Rusya, Ukrayna savaşı nedeniyle son dönemde Karadeniz’de peşi sıra gemilerin vurulması, gemilerin bazılarının Türk gemileri olması; bir taraftan ‘Karadeniz’de neler oluyor?’ sorusunu gündeme getirirken, diğer taraftan da gözler sigortaya çevrildi.
Deniz sigortacıları ise yaşananlardan tedirgin. Türk P&I Sigorta Genel Müdürü Ufuk Teker, Karadeniz’de yaşananların deniz sigortacılığı açısından sürdürülebilir bir durum olmadığını belirterek, “Sürekli gemiler ya batıyor ya da büyük hasar alıyor. Risk çok büyüdü ve sigortacılar açısından taşınabilir ölçülerin dışına çıkmaya başladı” dedi.
Teker, Karadeniz’de önce LPG taşıyan Türk bayraklı geminin Rus limanında vurulduğunu, ardından iki geminin karasularımızın çok sınırında vurulduğunu kaydederek, “Türk karasularında olması ülke ve karasularımızın güvenliği anlamında çok hassas sonuçlar doğurabilir” dedi.

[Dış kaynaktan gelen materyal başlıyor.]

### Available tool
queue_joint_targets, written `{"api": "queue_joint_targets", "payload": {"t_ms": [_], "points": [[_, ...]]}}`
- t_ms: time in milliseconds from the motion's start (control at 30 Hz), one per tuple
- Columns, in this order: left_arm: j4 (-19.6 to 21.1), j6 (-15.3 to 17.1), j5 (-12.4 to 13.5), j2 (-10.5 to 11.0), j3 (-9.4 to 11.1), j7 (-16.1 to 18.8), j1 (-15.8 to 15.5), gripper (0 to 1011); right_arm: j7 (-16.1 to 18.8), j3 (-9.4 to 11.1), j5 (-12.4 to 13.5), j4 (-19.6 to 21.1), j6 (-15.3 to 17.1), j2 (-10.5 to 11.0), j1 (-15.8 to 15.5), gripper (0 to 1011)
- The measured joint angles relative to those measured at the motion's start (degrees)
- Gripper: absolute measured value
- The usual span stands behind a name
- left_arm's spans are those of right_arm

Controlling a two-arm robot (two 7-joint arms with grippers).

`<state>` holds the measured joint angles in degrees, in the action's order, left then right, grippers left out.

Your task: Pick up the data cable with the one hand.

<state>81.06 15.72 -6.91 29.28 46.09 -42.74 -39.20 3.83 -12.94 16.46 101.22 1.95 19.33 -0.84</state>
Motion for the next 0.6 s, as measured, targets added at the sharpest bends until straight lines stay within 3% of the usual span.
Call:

KARASULARIMIZ HARP BÖLGESİ DEĞİL
Dünya deniz sigortacıları için en büyük tehlikenin jeopolitik belirsizlik olduğunu, son dönemde insansız deniz araçları ve dronların ticari filolara saldırmaya başladığını vurgulayan Teker, hiçbir geminin sigorta olmadan limanlardan hareket edemeyeceğini ifade ederek, “Armatörler harp sigortaları yaptırır. Sigortanın sefer sahaları Londra’daki Harp Komitesi tarafından belirlenir. Eğer armatör politik olarak riskli olan yere gemisini gönderiyorsa harp teminatı alır. Böylece başıboş mayınların veya dronların, füzelerin vereceği zarara karşı gemi, sefer müddetince teminat altına alınır. Türkiye’nin de komşusu bulunduğu Karadeniz’de, bizim karasularımızla tanımlanan bölge harp grev bölgesi değil” dedi.
MAĞDURİYETİN BOYUTLARI BÜYÜK OLUR
Teker, Karadeniz’de, asıl sorunun, Rusya’ya uygulanan ambargodan kaynaklandığına değinerek, şu açıklamaları yaptı:
“Bulunduğumuz bölgede, Rusya ve Beyaz Rusya’nın da içerisinde bulunduğu bir ambargo süreci var. Karadeniz’in içerisinde G7 ülkelerinin Rusya’ya karşı uygulamış olduğu petrol ihracı sebebiyle ambargo var. Gemi, ambargolu yük taşıyorsa sigorta teminatını sakatlamış oluyor. Bu gemilerin sigortası olmazsa boğazlardan geçişine ve Türk karasularına girmesine izin verilmez. Sigortacı, geminin, ambargolu yük taşıyor olduğuna kanaat getirirse teminat sağlamaktan imtina eder ki, ediyorlar da. Sigortasız gemilerin neden olacağı büyük bir çevre felaketinde Türk kıyıları etkilenirse çok büyük sıkıntılar çıkar. Gemi sahipleri, kıyı devletleri, otoriteler bu konularda süreçleri takip ediyor olmalı. Olası bir durumda oluşabilecek mağduriyetlerin boyutları çok yüksek olabilir.”